Across technologies such as processor, memory, network or disk, it is observed that b/w has improved much faster than latency. More specifically, across these technologies; in the time taken by b/w to double, latency has only improved by around 30%. This trend holds true across technological milestones of varying time intervals, in all these areas. We know b/w can be expressed as product between frequency(inverse of latency) and amount of bits/data accessed/transferred in parallel. Now, with Moore's law holding good, transistors are becoming smaller and faster. Faster transistor helps improving both latency and b/w. Chips are having more of transistors as well, which helps b/w, as parallelism can be leveraged from larger number of transistors, but it hurts latency as it requires coordinating among large number of transistors. Moreover as wire delay does not scale well, larger chips make it longer to travel across chip, thus hurting latency. From the definition of b/w its clear that improvement(decrease) of latency directly helps improvement(increase) of b/w, but not vice versa. Improvement in parallelism in accessing data helps b/w, but not latency. Distance sets a lower limit on latency as we can travel no faster than light, whereas there is no such bound on the amount of parallelism that can be exploited to help b/w. Another reason may be the commercial motivation to improve b/w more, as probably its easier to convince customer with higher b/w than with lower latency. Sometimes improvement in b/w comes at the cost of latency as techniques helping b/w,e.g buffering or adding more modules to exploit parallelism, may hurt latency. S/w overhead may hurt latency more as its effect on b/w may be more easily amortized over larger messages. Author notices that there are techniques which try to cope with this. Among them caching is a widely used; where locality of reference is exploited to service many requests with smaller latency. Duplicating data also helps hiding some latency. Prediction is another way to overlap or hide latency. But author thought that this disparity may turn more ugly, as all of these techniques have already reached its' pinnacle. Author suggested that while designing a system, it will be wiser to pick a design that better leverages improvement in b/w than one which relies more on latency.

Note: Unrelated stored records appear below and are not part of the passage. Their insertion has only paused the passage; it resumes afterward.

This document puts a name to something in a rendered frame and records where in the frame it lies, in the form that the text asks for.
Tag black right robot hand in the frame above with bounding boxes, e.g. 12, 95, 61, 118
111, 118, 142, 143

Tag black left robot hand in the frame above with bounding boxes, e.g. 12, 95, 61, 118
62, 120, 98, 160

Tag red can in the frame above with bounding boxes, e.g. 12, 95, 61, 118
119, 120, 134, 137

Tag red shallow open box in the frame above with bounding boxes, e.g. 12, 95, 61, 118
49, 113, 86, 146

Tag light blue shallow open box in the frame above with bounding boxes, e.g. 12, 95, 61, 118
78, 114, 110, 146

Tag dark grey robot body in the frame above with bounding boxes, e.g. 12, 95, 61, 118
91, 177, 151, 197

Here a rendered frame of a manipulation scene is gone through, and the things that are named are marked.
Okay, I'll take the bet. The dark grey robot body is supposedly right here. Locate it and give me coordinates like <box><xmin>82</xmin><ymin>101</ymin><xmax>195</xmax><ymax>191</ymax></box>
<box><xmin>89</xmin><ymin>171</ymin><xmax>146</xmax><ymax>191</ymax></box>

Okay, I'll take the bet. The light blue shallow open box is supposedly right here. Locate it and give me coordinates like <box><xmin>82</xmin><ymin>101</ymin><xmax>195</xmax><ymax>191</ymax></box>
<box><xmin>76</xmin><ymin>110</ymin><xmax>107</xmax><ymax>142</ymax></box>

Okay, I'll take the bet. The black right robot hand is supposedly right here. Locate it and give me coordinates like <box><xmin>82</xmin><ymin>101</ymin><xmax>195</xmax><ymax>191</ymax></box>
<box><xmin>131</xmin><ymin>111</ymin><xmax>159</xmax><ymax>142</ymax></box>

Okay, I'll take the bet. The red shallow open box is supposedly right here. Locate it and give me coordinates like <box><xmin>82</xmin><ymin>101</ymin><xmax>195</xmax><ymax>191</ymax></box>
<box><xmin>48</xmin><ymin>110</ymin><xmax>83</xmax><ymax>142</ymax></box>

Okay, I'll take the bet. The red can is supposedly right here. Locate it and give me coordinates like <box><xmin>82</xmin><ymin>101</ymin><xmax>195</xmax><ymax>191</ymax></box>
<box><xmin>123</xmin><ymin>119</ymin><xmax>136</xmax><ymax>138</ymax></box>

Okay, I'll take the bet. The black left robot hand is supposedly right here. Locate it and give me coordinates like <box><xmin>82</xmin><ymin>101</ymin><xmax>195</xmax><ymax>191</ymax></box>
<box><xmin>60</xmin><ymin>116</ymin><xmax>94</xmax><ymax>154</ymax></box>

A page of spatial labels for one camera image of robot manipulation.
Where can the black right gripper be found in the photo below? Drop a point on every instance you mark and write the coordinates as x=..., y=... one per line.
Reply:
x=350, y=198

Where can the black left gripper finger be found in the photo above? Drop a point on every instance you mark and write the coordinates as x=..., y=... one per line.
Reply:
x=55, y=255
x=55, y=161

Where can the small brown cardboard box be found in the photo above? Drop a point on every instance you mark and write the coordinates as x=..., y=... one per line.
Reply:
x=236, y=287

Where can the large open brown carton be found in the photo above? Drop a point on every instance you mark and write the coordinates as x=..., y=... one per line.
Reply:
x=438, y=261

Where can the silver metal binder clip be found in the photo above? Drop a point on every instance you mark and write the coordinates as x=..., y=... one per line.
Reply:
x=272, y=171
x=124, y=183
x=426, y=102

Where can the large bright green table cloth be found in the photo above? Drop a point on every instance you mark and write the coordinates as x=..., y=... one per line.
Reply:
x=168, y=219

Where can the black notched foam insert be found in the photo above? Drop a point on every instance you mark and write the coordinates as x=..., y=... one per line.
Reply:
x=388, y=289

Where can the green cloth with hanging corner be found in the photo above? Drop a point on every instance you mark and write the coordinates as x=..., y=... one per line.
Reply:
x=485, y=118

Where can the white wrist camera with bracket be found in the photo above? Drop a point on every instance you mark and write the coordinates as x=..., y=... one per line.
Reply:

The paper makes a nice observation about the disparity between b/w and latency and tries explain few reasons behind it. The author gives some valuable suggestions on coping with this in designing a new system. But the question that remained unanswered was why should we worry about this disparity in b/w and latency? It was not clear, why the author thought that finding a new trick to hide latency, will be tougher now. The author opined that b/w is redundant; but with advent of multicores chips, does it hold true in regard to memory b/w requirement?